» **AIM OF THE EXERCISE**:
Both the line below containing "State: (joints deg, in" and the line containing "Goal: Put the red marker", along with every line between them, should be repeated exactly; no other line belongs in the answer.

• • •

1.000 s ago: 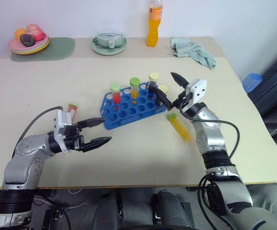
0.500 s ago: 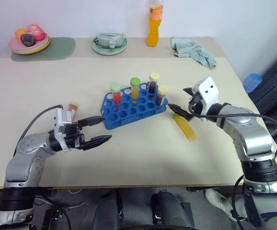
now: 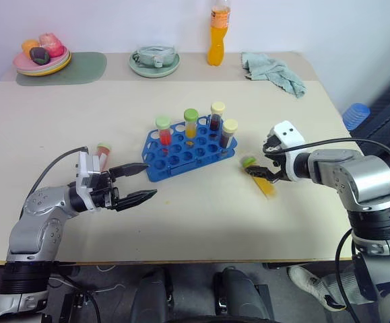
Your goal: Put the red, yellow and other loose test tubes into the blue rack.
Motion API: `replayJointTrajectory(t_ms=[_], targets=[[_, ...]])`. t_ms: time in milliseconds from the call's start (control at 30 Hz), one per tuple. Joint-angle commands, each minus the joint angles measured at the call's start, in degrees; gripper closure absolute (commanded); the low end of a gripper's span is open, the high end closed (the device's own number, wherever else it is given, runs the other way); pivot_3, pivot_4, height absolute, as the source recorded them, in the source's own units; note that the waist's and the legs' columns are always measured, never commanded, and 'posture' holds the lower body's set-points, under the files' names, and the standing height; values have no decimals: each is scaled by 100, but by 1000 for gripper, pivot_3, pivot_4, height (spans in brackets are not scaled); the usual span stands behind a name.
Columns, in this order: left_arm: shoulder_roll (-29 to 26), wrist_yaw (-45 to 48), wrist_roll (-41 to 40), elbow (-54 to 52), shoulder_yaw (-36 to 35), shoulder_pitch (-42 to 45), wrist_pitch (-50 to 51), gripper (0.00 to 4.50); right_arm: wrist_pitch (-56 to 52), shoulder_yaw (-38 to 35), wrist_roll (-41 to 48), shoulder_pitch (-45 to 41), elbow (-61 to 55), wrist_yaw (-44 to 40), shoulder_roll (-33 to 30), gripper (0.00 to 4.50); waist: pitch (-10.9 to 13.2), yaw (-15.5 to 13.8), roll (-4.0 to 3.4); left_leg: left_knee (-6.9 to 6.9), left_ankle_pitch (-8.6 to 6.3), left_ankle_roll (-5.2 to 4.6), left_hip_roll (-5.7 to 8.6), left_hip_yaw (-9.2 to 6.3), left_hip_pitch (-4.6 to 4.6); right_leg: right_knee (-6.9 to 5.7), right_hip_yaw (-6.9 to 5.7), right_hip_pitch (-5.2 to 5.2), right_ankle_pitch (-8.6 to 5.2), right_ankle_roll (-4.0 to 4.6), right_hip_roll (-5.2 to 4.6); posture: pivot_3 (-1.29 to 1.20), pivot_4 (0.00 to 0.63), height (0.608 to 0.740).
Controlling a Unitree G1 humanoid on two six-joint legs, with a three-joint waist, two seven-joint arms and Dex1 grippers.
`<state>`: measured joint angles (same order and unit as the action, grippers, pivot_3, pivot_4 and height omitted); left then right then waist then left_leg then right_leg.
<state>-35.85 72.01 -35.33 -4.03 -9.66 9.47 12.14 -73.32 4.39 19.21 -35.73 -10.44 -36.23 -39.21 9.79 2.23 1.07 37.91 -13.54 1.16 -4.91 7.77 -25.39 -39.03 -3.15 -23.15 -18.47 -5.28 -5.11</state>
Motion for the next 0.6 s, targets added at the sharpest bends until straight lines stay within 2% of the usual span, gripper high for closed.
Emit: replayJointTrajectory(t_ms=[33, 300, 600], targets=[[-64, 64, 10, -73, 26, -19, -30, 726, -30, 64, 16, -105, -154, 31, -107, 43, 0, 1, 0, 0, 0, 1, 0, 0, 0, 0, 0, 0, 0, 0, 0, 0, 150, 740], [-70, 102, 42, -48, 44, 64, 9, 726, 38, 219, -68, -273, 130, 132, -50, 43, 0, 0, 0, 0, 0, 1, 0, 2, 0, 0, 0, 0, 0, 0, 0, 0, 150, 740], [-77, 81, 32, -132, 36, -16, 35, 726, -551, 117, -27, -605, 428, 455, 197, 43, 0, 3, 0, 0, 3, 5, 0, 2, 0, 0, 0, -1, 0, 0, 1, 0, 150, 740]])
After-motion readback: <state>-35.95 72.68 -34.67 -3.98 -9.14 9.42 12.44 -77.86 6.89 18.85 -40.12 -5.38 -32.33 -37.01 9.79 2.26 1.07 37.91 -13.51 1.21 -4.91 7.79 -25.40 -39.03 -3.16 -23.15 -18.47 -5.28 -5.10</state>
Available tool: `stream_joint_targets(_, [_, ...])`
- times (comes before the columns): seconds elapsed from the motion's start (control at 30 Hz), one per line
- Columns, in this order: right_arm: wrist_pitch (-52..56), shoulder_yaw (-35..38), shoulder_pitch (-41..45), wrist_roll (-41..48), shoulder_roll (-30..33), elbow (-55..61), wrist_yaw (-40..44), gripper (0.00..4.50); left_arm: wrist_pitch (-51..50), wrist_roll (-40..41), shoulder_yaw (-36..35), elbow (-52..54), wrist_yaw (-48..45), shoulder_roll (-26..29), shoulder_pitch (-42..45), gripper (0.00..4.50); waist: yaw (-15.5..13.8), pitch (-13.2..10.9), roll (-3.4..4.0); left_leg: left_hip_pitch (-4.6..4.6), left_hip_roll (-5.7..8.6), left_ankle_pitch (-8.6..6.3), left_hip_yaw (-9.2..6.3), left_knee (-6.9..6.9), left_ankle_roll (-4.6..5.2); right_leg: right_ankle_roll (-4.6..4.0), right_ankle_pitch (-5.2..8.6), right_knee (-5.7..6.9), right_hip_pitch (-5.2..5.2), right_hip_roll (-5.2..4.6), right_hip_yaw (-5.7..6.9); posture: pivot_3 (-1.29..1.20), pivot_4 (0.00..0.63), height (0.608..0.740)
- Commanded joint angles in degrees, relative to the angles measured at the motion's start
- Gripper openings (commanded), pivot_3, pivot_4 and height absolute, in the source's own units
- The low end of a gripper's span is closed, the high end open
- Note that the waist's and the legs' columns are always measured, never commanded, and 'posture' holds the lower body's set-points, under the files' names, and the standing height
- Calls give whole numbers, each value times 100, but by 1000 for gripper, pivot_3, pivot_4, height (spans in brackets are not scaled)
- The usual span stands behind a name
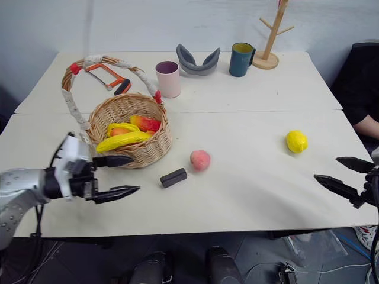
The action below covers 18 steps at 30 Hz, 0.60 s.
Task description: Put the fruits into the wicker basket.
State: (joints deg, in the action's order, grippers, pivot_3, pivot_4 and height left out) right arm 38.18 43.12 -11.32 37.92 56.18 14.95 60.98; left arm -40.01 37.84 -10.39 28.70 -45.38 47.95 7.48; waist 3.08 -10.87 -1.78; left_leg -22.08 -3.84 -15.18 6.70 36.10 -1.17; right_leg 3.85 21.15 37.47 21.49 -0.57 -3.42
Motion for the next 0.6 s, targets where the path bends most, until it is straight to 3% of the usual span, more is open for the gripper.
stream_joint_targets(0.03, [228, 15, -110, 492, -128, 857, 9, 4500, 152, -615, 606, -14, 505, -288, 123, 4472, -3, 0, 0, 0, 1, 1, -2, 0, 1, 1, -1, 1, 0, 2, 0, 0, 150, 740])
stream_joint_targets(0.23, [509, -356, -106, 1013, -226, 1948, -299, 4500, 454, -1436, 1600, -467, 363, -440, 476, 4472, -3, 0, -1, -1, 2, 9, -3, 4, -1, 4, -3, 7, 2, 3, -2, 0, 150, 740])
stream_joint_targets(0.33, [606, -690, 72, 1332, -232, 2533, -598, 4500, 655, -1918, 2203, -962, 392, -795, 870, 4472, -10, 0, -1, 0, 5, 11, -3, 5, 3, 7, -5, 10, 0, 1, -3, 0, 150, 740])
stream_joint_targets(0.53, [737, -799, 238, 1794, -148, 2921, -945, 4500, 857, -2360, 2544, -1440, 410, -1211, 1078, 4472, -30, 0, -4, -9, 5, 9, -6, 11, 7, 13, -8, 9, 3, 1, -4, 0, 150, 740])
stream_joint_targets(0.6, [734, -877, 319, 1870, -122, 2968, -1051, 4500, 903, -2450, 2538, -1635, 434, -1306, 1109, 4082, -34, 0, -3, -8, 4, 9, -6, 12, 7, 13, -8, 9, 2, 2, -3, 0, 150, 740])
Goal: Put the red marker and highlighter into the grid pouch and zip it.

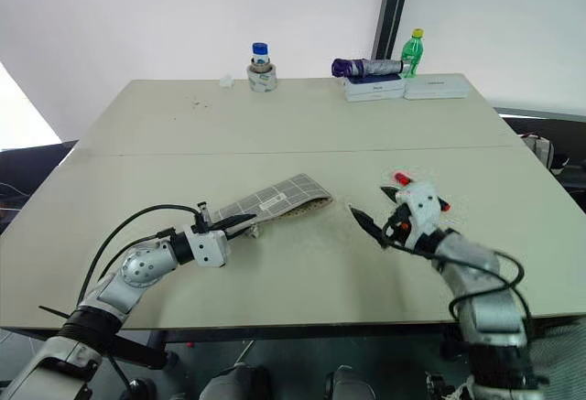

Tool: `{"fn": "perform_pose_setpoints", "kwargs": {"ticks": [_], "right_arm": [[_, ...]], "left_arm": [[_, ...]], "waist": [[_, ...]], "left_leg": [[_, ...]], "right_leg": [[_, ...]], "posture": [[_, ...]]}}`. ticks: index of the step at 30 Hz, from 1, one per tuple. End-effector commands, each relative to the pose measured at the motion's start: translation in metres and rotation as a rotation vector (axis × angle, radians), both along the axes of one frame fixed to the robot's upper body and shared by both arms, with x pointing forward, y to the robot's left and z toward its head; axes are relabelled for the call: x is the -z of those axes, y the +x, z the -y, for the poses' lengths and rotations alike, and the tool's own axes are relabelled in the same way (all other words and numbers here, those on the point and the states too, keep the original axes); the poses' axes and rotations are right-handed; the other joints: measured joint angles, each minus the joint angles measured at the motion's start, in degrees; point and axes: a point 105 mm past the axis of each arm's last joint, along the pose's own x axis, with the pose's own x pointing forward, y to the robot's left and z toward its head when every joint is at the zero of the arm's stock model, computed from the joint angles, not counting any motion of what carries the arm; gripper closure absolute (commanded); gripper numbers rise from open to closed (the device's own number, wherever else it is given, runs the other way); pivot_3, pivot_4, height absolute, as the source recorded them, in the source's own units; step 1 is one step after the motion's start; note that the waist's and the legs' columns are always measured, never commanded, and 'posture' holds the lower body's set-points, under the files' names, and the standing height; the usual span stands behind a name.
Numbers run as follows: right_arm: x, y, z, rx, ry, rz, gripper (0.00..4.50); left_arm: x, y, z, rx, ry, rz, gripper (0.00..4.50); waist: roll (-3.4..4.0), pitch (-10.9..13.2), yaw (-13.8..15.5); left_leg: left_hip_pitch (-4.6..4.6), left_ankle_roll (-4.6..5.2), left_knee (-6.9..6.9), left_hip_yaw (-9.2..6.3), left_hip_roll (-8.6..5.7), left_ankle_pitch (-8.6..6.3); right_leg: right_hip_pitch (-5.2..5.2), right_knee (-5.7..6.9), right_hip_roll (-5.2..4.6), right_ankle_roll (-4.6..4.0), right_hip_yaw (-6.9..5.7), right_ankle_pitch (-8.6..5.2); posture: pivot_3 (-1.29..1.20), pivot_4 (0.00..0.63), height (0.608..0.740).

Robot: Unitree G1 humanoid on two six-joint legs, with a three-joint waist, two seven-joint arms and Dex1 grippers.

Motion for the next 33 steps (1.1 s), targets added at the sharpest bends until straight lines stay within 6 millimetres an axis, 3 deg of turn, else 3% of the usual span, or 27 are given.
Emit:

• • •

» **TASK RESPONSE**:
State: (joints deg, in the action's order, grippers, pivot_3, pivot_4 and height left out) right arm 38.18 43.12 -11.32 37.92 56.18 14.95 60.98; left arm -40.01 37.84 -10.39 28.70 -45.38 47.95 7.48; waist 3.08 -10.87 -1.78; left_leg -22.08 -3.84 -15.18 6.70 36.10 -1.17; right_leg 3.85 21.15 37.47 21.49 -0.57 -3.42
Motion for the next 0.6 s, targets where the path bends most, until it is straight to 3% of the usual span, more is open for the gripper.
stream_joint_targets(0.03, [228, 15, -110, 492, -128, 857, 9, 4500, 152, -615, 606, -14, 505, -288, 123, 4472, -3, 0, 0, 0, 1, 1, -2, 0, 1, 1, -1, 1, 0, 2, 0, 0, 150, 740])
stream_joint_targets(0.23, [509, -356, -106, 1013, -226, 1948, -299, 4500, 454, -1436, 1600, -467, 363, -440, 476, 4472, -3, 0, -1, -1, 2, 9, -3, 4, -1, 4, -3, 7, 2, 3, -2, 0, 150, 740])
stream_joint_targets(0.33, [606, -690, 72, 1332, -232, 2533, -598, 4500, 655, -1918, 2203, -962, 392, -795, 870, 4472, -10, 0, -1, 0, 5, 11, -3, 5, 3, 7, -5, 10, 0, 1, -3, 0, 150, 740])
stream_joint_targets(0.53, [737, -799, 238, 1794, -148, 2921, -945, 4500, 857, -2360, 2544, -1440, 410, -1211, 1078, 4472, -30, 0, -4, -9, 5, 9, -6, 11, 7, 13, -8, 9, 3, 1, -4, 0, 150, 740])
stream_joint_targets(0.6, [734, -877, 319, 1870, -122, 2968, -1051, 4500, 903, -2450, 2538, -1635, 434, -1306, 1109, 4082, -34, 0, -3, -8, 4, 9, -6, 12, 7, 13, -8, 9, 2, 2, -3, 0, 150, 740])
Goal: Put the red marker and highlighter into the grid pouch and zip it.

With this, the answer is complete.